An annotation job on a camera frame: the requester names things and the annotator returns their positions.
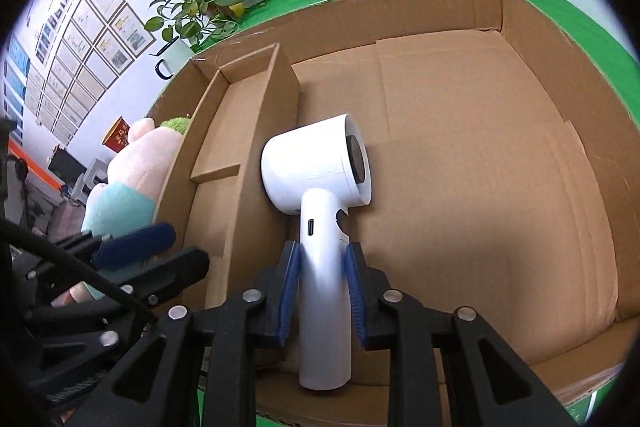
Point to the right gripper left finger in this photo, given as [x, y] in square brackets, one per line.
[197, 368]

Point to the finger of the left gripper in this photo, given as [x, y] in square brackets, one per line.
[163, 279]
[134, 247]

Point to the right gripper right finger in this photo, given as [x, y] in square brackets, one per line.
[445, 368]

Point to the pink pig plush toy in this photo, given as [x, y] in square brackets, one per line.
[127, 201]

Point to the long brown cardboard box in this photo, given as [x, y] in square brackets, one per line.
[213, 196]

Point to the white handheld hair dryer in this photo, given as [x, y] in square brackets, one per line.
[318, 173]

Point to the grey plastic stool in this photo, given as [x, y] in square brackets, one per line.
[94, 175]

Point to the black cabinet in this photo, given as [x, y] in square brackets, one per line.
[65, 166]

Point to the red paper cup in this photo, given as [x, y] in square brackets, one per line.
[117, 137]

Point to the white enamel mug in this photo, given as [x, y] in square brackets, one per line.
[171, 58]

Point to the large cardboard tray box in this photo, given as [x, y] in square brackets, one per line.
[504, 143]

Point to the framed certificates on wall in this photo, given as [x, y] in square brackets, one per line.
[82, 48]

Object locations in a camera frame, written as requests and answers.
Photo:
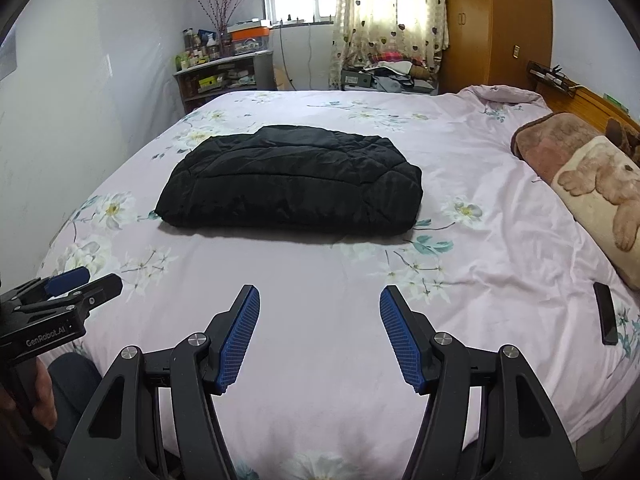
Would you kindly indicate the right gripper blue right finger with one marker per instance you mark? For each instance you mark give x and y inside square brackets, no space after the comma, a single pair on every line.
[438,366]

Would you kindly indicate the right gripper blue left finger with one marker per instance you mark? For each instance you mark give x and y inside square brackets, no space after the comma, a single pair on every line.
[202,366]

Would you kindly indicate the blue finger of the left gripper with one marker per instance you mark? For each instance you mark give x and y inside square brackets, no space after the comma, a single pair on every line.
[58,285]
[98,292]

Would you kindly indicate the black padded jacket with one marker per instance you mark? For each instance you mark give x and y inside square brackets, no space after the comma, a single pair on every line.
[301,178]

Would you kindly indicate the clothes pile by window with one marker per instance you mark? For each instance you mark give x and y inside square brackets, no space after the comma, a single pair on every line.
[390,74]

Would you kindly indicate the person's left hand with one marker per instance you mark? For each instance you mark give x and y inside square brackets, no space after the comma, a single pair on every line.
[27,396]

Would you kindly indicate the pink floral bed sheet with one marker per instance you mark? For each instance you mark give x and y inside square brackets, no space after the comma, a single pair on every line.
[496,259]

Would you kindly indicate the black phone on bed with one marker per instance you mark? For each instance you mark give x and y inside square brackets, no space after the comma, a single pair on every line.
[607,316]

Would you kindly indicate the brown bear print blanket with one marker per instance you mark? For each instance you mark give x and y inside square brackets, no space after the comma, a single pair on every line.
[597,182]

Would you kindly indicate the wooden shelf with clutter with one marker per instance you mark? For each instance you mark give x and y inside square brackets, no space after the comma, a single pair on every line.
[208,70]

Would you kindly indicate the orange storage box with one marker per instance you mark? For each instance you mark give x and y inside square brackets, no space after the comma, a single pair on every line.
[249,37]

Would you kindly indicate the brown teddy bear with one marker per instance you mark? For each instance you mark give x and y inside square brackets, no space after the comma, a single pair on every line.
[625,138]

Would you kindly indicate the wooden headboard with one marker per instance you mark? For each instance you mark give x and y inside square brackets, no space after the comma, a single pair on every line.
[563,95]

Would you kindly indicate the dried branch bouquet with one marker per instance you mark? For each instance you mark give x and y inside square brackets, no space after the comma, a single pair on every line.
[219,12]

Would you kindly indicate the orange wooden wardrobe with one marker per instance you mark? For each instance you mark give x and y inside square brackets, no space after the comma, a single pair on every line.
[493,41]

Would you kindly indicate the heart pattern curtain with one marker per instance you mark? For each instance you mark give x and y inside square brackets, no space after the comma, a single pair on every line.
[364,31]

• Task item
The listing above is to be set down word for word, without its images.

• Answer space
An annotation job on a camera frame: the requester names things and the annotator returns their positions.
Point to the right gripper left finger in this photo, given as [x, y] in square brackets, one per line.
[197, 368]

Point to the finger of the left gripper in this photo, given as [x, y] in square brackets, one per line.
[163, 279]
[134, 247]

Point to the right gripper right finger in this photo, given as [x, y] in square brackets, one per line.
[445, 368]

Point to the pink pig plush toy in this photo, given as [x, y] in square brackets, one per line.
[127, 201]

Point to the long brown cardboard box in this photo, given as [x, y] in square brackets, one per line.
[213, 196]

Point to the white handheld hair dryer in this photo, given as [x, y] in square brackets, one per line.
[318, 173]

Point to the grey plastic stool in this photo, given as [x, y] in square brackets, one per line.
[94, 175]

Point to the black cabinet in this photo, given as [x, y] in square brackets, one per line.
[65, 166]

Point to the red paper cup in this photo, given as [x, y] in square brackets, one per line.
[117, 137]

Point to the white enamel mug in this photo, given as [x, y] in square brackets, one per line.
[171, 58]

Point to the large cardboard tray box in this photo, given as [x, y] in square brackets, one per line.
[504, 143]

Point to the framed certificates on wall in this photo, given as [x, y] in square brackets, one per line.
[82, 48]

Object locations in a camera frame, written as requests and answers.
Photo:
Would you kindly indicate the right gripper blue right finger with one marker per instance you mark? For each instance you mark give x and y inside square brackets, no space after the comma, a single pair on every line.
[438,366]

Would you kindly indicate the right gripper blue left finger with one marker per instance you mark? For each instance you mark give x and y inside square brackets, no space after the comma, a single pair on every line.
[202,366]

Would you kindly indicate the blue finger of the left gripper with one marker per instance you mark? For each instance you mark give x and y inside square brackets, no space after the comma, a single pair on every line.
[58,285]
[98,292]

Would you kindly indicate the black padded jacket with one marker per instance you mark? For each instance you mark give x and y inside square brackets, no space after the comma, a single pair on every line.
[301,178]

Would you kindly indicate the clothes pile by window with one marker per instance you mark? For each instance you mark give x and y inside square brackets, no space after the comma, a single pair on every line.
[390,74]

Would you kindly indicate the person's left hand with one marker per instance you mark? For each instance you mark give x and y inside square brackets, no space after the comma, a single pair on every line.
[27,396]

Would you kindly indicate the pink floral bed sheet with one marker per instance you mark? For each instance you mark give x and y inside square brackets, no space after the comma, a single pair on every line.
[496,259]

Would you kindly indicate the black phone on bed with one marker per instance you mark? For each instance you mark give x and y inside square brackets, no space after the comma, a single pair on every line.
[607,316]

Would you kindly indicate the brown bear print blanket with one marker per instance you mark? For each instance you mark give x and y inside square brackets, no space after the comma, a single pair on every line.
[597,182]

Would you kindly indicate the wooden shelf with clutter with one marker per instance you mark? For each instance you mark give x and y inside square brackets, no space after the comma, a single pair on every line.
[208,70]

Would you kindly indicate the orange storage box with one marker per instance you mark? For each instance you mark give x and y inside square brackets, no space after the comma, a single pair on every line.
[249,37]

Would you kindly indicate the brown teddy bear with one marker per instance you mark? For each instance you mark give x and y inside square brackets, no space after the comma, a single pair on every line.
[625,138]

Would you kindly indicate the wooden headboard with one marker per instance you mark? For each instance you mark give x and y inside square brackets, no space after the comma, a single pair on every line.
[563,95]

Would you kindly indicate the dried branch bouquet with one marker per instance you mark? For each instance you mark give x and y inside square brackets, no space after the comma, a single pair on every line.
[219,12]

Would you kindly indicate the orange wooden wardrobe with one marker per instance you mark? For each instance you mark give x and y inside square brackets, no space after the comma, a single pair on every line.
[493,41]

Would you kindly indicate the heart pattern curtain with one marker per instance you mark? For each instance you mark give x and y inside square brackets, no space after the comma, a single pair on every line.
[364,31]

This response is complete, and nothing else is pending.